The idea slipped into his mind and lodged there. Alex’s suffering was a punishment for his homosexuality. And his own punishment was this: to be forced to stand by, helplessly, while his lover passed through torment and out of his reach. Alex had tried to demolish God, but maybe God, the God of love and forgiveness, would still save Alex.

‘Lord,’ he prayed again, silently, ‘forgive me, please forgive me. And him. If you let him live, I’ll believe properly again. I’ll break off with him—I will. I’ll go home after the war and marry Philippa and produce an heir for Graveney.’

Footsteps crunched towards him. ‘Bit parky for standing around.’ It was a Red Cross orderly, making his way to the tent. ‘You all right, sir?’

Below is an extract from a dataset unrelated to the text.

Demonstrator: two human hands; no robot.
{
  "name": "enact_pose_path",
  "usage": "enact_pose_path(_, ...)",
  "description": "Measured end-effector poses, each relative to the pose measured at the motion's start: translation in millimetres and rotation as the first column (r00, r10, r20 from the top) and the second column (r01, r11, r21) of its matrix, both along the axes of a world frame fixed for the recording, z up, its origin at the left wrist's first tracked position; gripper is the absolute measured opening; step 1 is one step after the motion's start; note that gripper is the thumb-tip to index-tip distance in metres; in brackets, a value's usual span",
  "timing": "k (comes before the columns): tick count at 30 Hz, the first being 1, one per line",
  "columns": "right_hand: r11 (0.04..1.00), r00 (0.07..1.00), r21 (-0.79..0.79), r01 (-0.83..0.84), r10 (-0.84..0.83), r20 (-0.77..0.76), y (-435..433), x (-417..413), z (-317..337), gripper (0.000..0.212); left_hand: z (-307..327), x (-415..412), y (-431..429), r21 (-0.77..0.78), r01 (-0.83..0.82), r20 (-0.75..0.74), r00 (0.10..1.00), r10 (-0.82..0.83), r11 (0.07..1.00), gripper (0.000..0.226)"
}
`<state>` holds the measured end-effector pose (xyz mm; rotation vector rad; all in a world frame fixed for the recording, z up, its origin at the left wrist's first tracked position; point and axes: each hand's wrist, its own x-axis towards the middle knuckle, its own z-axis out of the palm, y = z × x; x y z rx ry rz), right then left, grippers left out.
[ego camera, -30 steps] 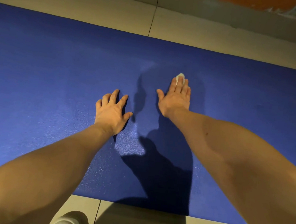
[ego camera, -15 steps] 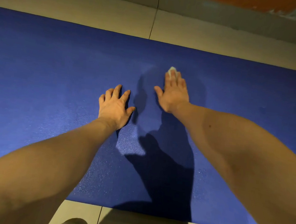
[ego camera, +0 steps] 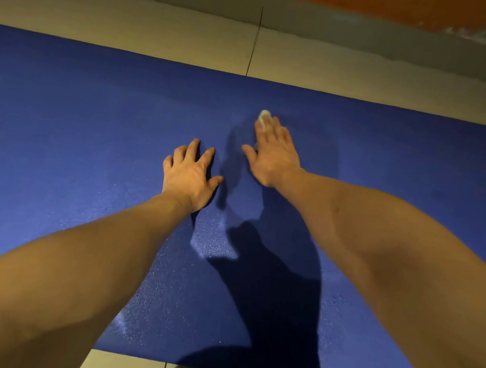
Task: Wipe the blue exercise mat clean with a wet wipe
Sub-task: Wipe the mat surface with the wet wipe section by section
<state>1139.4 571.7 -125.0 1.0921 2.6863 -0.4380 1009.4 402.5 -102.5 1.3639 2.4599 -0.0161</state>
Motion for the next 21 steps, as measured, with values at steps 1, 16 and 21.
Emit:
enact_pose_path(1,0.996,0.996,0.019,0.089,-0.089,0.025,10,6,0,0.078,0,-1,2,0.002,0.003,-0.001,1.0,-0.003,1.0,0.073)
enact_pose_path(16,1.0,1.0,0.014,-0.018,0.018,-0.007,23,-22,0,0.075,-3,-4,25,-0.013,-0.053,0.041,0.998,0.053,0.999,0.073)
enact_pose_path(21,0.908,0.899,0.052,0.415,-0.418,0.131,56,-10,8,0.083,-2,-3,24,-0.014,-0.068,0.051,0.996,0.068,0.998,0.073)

‘Yes, thank you—good morning,’ Edmund said, and waited for the man to go on his way before continuing his silent conversation. ‘Are you listening? Let me tell you again. I swear it solemnly.’ He closed his eyes and felt the pain of loss sharpen inside him with a new twist. ‘If you do as I ask, if you spare him, I will give him up. I will end it with him.’ His fingernails dug hard into his palms. ‘I promise. That’s my bargain.’

Inside his head he heard a phrase from one of the Reverend Tilley’s sermons:
Thou shalt not tempt the
Lord thy God
. Edmund had never quite understood what it meant—
could
God be tempted? But God could not lose, though the crazy logic of the bargain was compelling.